- How to complete this task
Working through the records below, count the lines that include "book". The reply is that number alone.

Start of Data listing

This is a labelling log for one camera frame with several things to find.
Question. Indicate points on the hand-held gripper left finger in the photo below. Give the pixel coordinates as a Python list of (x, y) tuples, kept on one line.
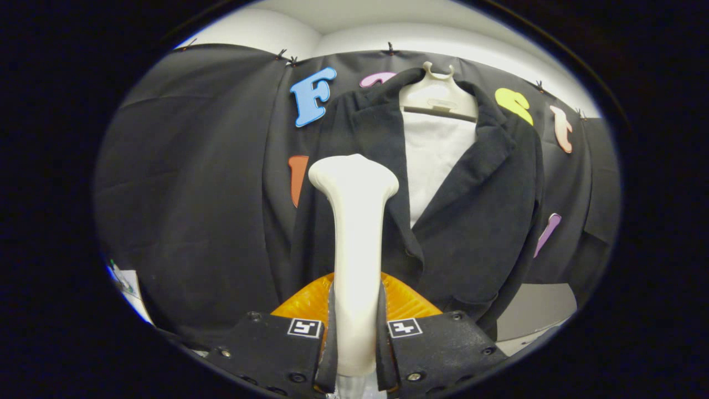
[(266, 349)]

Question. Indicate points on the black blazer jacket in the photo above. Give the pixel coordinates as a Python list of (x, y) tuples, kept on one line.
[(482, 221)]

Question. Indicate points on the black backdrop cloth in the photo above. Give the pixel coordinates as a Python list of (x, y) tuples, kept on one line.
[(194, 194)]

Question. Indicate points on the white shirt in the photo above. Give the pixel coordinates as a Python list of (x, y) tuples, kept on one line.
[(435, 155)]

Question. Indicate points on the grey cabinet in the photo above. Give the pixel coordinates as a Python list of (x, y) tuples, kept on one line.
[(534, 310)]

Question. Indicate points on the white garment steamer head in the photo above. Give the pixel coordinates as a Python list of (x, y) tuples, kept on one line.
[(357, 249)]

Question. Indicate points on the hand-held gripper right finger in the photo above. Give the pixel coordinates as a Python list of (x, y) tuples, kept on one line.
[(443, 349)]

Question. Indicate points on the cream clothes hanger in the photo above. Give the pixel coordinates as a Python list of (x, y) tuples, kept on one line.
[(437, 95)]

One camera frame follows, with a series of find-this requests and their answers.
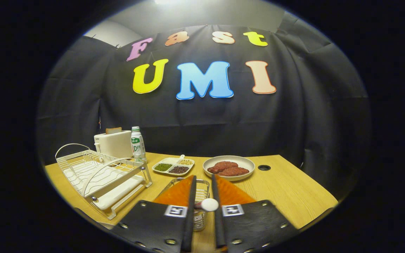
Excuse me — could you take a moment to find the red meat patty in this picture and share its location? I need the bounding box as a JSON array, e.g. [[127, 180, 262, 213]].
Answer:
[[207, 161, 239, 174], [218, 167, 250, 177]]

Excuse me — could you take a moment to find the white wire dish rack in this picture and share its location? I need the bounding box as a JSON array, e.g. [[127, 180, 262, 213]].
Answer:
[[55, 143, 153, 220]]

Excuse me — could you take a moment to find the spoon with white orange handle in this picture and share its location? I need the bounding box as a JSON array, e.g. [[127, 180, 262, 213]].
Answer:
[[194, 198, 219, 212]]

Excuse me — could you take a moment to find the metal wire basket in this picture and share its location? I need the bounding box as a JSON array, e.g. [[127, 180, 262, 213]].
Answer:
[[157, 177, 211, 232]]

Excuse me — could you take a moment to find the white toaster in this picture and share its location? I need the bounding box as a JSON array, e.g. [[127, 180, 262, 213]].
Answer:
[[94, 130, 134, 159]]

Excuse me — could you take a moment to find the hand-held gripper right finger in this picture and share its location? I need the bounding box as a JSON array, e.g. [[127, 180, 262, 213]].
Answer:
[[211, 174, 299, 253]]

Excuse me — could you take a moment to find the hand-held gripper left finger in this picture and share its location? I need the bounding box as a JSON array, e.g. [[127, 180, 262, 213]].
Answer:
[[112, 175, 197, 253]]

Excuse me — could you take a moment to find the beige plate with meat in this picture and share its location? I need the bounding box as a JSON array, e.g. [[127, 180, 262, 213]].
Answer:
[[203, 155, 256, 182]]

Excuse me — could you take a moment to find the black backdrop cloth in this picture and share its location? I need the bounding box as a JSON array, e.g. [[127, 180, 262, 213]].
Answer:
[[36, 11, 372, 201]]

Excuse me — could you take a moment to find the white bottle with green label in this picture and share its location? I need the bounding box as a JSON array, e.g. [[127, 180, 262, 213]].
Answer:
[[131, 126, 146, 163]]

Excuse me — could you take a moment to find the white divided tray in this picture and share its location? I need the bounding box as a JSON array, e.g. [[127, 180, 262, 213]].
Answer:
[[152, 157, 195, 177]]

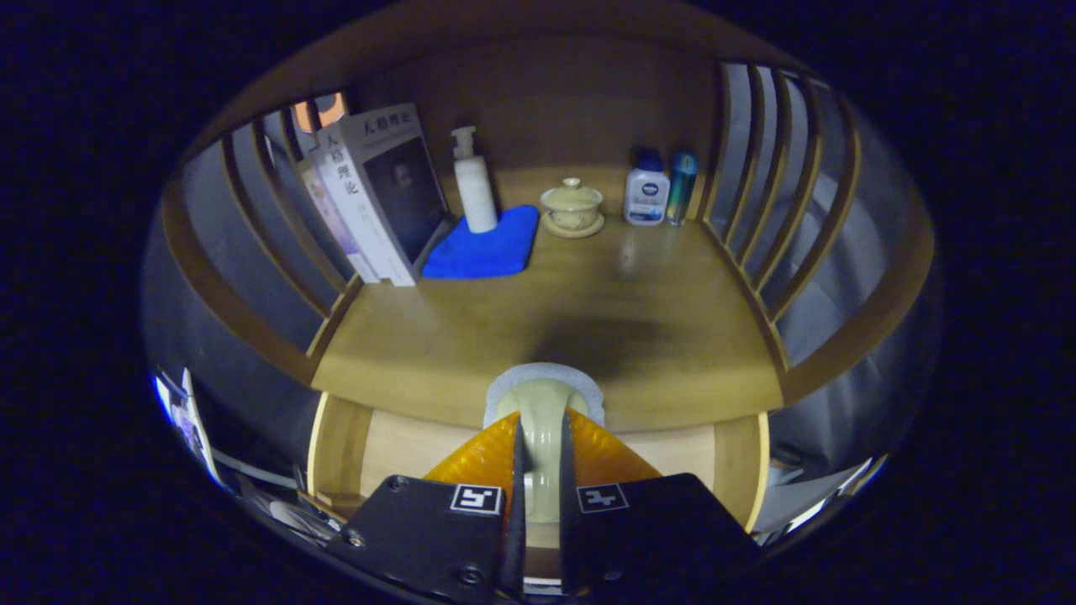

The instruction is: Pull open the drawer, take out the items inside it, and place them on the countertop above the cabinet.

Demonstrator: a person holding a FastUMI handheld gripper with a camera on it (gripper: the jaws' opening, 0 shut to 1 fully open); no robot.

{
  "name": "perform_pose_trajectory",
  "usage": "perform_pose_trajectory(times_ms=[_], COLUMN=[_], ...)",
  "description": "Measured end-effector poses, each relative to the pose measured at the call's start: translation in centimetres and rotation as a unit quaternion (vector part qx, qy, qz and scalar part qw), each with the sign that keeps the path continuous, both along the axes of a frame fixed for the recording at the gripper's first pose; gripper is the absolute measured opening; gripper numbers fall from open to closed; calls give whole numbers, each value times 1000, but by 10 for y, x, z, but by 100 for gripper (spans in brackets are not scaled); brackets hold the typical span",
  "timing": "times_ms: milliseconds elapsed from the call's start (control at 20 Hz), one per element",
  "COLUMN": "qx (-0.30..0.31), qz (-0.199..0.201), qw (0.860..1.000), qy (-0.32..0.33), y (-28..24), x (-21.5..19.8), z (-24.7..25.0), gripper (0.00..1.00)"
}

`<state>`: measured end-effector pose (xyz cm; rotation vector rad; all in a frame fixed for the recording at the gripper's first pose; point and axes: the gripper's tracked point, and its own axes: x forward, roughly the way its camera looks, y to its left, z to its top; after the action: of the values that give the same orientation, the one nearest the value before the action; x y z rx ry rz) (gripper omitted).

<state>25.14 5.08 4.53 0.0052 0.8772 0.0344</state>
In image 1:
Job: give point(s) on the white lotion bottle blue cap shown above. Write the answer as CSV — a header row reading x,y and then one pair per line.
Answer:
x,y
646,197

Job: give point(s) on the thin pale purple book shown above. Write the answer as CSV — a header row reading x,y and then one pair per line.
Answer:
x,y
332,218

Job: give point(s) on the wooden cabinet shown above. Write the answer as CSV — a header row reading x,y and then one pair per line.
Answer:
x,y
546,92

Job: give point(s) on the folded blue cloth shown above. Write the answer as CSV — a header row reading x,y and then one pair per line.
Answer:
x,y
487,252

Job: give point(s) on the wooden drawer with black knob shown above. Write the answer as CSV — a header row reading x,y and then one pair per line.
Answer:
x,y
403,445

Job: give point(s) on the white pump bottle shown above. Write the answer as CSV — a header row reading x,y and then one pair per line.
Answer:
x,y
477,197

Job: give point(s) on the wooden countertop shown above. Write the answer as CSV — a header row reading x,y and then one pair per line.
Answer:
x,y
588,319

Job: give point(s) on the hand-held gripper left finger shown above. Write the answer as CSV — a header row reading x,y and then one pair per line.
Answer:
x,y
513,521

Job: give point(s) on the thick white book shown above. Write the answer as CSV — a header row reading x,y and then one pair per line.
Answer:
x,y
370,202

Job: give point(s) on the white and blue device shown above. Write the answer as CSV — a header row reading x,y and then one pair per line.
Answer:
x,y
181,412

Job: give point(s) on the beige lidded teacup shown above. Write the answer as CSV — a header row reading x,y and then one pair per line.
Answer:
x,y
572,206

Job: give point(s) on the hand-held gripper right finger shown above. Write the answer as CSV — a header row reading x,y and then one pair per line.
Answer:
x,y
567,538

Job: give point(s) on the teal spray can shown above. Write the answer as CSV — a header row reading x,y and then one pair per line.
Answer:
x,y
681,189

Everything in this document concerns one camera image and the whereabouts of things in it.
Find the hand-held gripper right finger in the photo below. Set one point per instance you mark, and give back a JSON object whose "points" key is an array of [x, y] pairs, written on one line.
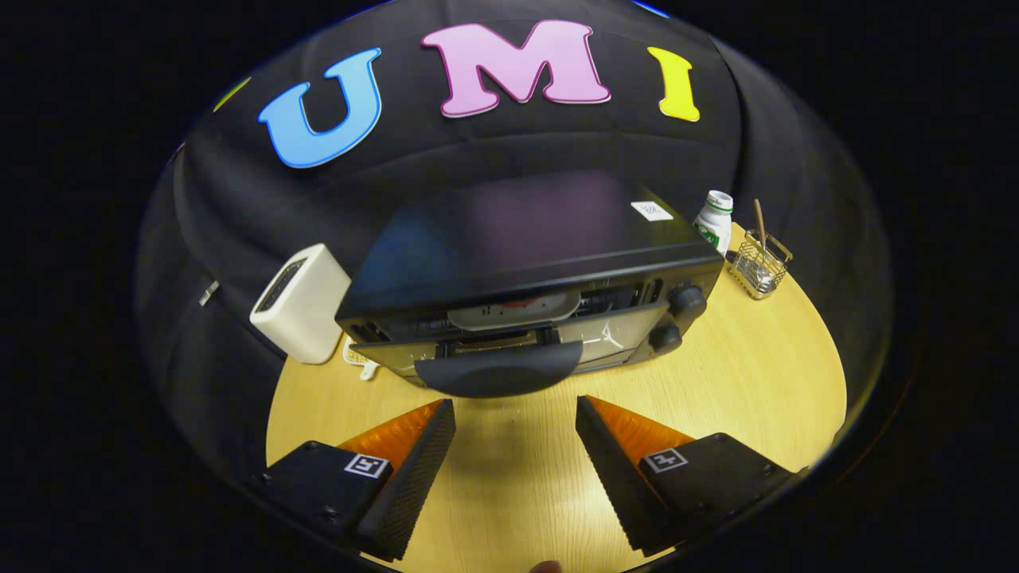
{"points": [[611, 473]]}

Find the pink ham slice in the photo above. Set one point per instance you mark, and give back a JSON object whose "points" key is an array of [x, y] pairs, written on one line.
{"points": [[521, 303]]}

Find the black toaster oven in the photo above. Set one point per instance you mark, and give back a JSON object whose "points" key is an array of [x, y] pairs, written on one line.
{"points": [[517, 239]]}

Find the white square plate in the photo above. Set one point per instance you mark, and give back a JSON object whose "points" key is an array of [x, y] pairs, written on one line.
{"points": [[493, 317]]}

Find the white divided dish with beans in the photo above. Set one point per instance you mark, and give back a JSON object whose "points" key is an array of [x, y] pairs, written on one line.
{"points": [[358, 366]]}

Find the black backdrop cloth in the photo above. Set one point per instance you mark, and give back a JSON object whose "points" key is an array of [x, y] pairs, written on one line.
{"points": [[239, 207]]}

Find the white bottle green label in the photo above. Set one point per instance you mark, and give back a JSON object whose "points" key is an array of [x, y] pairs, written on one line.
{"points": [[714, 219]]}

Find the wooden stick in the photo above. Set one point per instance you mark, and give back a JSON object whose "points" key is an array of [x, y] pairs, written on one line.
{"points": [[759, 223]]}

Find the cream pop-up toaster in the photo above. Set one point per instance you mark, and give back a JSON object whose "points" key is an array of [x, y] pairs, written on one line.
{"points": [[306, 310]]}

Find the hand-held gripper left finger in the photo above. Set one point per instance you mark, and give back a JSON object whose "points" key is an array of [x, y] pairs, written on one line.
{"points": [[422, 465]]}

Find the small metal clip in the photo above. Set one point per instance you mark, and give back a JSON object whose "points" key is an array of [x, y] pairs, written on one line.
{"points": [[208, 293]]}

End of Data listing

- Task answer
2